Restate all of the data below word for word.

START THE DATA

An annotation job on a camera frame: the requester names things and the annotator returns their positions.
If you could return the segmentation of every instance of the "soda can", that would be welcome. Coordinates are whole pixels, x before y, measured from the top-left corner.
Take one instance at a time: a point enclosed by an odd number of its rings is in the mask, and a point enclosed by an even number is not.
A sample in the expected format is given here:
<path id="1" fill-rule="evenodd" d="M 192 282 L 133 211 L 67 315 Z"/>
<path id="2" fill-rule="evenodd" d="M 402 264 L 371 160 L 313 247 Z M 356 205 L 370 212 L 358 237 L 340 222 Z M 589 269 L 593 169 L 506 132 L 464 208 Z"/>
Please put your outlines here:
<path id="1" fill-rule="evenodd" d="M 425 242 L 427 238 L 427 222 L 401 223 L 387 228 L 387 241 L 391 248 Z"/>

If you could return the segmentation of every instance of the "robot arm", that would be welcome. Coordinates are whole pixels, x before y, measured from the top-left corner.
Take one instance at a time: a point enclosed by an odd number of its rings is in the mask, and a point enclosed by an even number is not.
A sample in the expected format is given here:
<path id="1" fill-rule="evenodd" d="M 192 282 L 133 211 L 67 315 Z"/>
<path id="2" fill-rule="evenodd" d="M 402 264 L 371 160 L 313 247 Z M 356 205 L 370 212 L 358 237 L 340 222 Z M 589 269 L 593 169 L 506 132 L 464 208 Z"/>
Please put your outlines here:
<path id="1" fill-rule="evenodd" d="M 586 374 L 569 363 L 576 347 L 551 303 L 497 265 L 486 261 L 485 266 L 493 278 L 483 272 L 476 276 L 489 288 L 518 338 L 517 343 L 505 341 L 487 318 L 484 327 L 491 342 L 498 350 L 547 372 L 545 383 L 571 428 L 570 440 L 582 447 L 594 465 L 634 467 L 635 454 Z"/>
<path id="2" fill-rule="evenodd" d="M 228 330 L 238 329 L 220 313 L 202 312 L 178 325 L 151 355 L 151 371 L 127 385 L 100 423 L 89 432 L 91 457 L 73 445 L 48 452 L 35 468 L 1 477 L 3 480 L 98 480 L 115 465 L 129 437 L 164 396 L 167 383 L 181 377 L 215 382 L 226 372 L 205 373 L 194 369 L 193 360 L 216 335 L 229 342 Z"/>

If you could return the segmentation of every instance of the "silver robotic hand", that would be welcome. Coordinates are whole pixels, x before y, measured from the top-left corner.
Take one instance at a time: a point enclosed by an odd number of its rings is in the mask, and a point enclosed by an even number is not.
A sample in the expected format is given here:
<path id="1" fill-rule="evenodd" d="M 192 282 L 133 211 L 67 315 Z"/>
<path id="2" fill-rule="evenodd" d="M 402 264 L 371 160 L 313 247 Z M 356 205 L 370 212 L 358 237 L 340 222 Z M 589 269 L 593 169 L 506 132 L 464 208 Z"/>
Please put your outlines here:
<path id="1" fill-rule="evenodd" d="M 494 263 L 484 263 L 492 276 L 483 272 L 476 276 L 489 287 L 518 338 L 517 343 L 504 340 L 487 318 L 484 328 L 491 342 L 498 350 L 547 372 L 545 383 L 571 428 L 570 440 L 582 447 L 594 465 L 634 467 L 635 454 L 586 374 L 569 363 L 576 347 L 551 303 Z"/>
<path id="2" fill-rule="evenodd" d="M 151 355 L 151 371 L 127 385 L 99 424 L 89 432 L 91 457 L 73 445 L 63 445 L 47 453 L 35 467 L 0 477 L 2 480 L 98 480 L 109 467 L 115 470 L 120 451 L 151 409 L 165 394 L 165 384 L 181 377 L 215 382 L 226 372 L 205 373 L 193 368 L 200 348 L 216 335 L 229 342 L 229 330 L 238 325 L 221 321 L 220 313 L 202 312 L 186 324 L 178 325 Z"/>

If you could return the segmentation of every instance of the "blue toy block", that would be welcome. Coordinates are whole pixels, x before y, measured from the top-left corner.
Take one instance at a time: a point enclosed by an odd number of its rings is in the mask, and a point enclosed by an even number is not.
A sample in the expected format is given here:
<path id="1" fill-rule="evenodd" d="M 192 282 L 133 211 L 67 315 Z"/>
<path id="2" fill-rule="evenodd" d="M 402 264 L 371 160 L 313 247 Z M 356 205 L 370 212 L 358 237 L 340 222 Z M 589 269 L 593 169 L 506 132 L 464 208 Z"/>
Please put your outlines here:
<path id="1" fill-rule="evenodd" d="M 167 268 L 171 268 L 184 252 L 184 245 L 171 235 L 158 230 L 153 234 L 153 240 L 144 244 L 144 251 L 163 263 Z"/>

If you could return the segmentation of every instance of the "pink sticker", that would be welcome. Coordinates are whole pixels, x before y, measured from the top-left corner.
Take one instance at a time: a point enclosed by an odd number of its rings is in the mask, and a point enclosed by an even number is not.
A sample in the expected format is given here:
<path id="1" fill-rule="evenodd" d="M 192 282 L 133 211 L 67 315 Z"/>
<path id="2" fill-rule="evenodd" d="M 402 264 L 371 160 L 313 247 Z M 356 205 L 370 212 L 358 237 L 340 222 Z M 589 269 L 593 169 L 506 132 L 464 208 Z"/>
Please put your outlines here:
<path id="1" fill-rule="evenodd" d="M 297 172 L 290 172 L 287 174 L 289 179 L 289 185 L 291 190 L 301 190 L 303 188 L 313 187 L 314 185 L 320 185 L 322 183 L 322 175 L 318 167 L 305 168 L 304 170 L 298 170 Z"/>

END THE DATA

ANSWER AREA -
An annotation job on a camera frame: the requester names things and the annotator returns their positions.
If you could return the segmentation of every instance of the "soda can", that would be welcome. Coordinates are whole pixels, x before y, measured from the top-left corner.
Take one instance at a time: a point enclosed by an odd number of its rings is in the mask, and a point enclosed by an even number is not.
A sample in the expected format is given here:
<path id="1" fill-rule="evenodd" d="M 192 282 L 133 211 L 67 315 Z"/>
<path id="2" fill-rule="evenodd" d="M 402 264 L 371 160 L 313 247 Z M 356 205 L 370 212 L 358 237 L 340 222 Z M 589 269 L 593 169 L 506 132 L 464 208 Z"/>
Please put your outlines here:
<path id="1" fill-rule="evenodd" d="M 425 242 L 427 238 L 427 222 L 401 223 L 387 228 L 387 241 L 391 248 Z"/>

If you could return the segmentation of every instance of the "robot arm", that would be welcome. Coordinates are whole pixels, x before y, measured from the top-left corner.
Take one instance at a time: a point enclosed by an odd number of its rings is in the mask, and a point enclosed by an even number is not.
A sample in the expected format is given here:
<path id="1" fill-rule="evenodd" d="M 192 282 L 133 211 L 67 315 Z"/>
<path id="2" fill-rule="evenodd" d="M 402 264 L 371 160 L 313 247 Z M 356 205 L 370 212 L 358 237 L 340 222 Z M 589 269 L 593 169 L 506 132 L 464 208 Z"/>
Please put your outlines here:
<path id="1" fill-rule="evenodd" d="M 586 374 L 569 363 L 576 347 L 551 303 L 497 265 L 486 261 L 485 266 L 493 278 L 483 272 L 476 276 L 489 288 L 518 338 L 517 343 L 505 341 L 487 318 L 484 327 L 491 342 L 498 350 L 547 372 L 545 383 L 571 428 L 570 440 L 582 447 L 594 465 L 634 467 L 635 454 Z"/>
<path id="2" fill-rule="evenodd" d="M 228 330 L 238 329 L 220 313 L 202 312 L 178 325 L 151 355 L 151 371 L 127 385 L 100 423 L 89 432 L 91 457 L 73 445 L 48 452 L 35 468 L 1 477 L 3 480 L 98 480 L 115 465 L 129 437 L 164 396 L 167 383 L 181 377 L 215 382 L 226 372 L 205 373 L 194 369 L 193 360 L 216 335 L 229 342 Z"/>

If you could return the segmentation of every instance of the "silver robotic hand", that would be welcome. Coordinates are whole pixels, x before y, measured from the top-left corner.
Take one instance at a time: a point enclosed by an odd number of its rings is in the mask, and a point enclosed by an even number is not.
A sample in the expected format is given here:
<path id="1" fill-rule="evenodd" d="M 192 282 L 133 211 L 67 315 Z"/>
<path id="2" fill-rule="evenodd" d="M 402 264 L 371 160 L 313 247 Z M 356 205 L 370 212 L 358 237 L 340 222 Z M 589 269 L 593 169 L 506 132 L 464 208 Z"/>
Please put your outlines here:
<path id="1" fill-rule="evenodd" d="M 494 263 L 484 263 L 492 276 L 483 272 L 476 276 L 489 287 L 518 338 L 517 343 L 504 340 L 487 318 L 484 328 L 491 342 L 498 350 L 547 372 L 545 383 L 571 428 L 570 440 L 582 447 L 594 465 L 634 467 L 635 454 L 586 374 L 569 363 L 576 347 L 551 303 Z"/>
<path id="2" fill-rule="evenodd" d="M 151 355 L 151 371 L 127 385 L 99 424 L 89 432 L 91 457 L 73 445 L 63 445 L 47 453 L 35 467 L 0 477 L 2 480 L 98 480 L 109 467 L 115 470 L 120 451 L 151 409 L 165 394 L 165 384 L 181 377 L 215 382 L 226 372 L 205 373 L 193 368 L 200 348 L 216 335 L 229 342 L 229 330 L 238 325 L 221 321 L 220 313 L 202 312 L 186 324 L 178 325 Z"/>

If you could return the segmentation of every instance of the "blue toy block", that would be welcome. Coordinates are whole pixels, x before y, measured from the top-left corner.
Take one instance at a time: a point enclosed by an odd number of its rings is in the mask, and a point enclosed by an even number is not.
A sample in the expected format is given here:
<path id="1" fill-rule="evenodd" d="M 192 282 L 133 211 L 67 315 Z"/>
<path id="2" fill-rule="evenodd" d="M 402 264 L 371 160 L 313 247 Z M 356 205 L 370 212 L 358 237 L 340 222 Z M 589 269 L 593 169 L 506 132 L 464 208 Z"/>
Please put your outlines here:
<path id="1" fill-rule="evenodd" d="M 167 268 L 171 268 L 184 252 L 184 245 L 171 235 L 158 230 L 153 234 L 153 240 L 144 244 L 144 251 L 163 263 Z"/>

If you could return the segmentation of every instance of the "pink sticker", that would be welcome. Coordinates are whole pixels, x before y, measured from the top-left corner.
Take one instance at a time: a point enclosed by an odd number of its rings is in the mask, and a point enclosed by an even number is not.
A sample in the expected format is given here:
<path id="1" fill-rule="evenodd" d="M 192 282 L 133 211 L 67 315 Z"/>
<path id="2" fill-rule="evenodd" d="M 402 264 L 371 160 L 313 247 Z M 356 205 L 370 212 L 358 237 L 340 222 Z M 589 269 L 593 169 L 506 132 L 464 208 Z"/>
Please put your outlines here:
<path id="1" fill-rule="evenodd" d="M 297 172 L 290 172 L 287 174 L 289 179 L 289 185 L 291 190 L 301 190 L 303 188 L 313 187 L 314 185 L 320 185 L 322 183 L 322 175 L 318 167 L 305 168 L 304 170 L 298 170 Z"/>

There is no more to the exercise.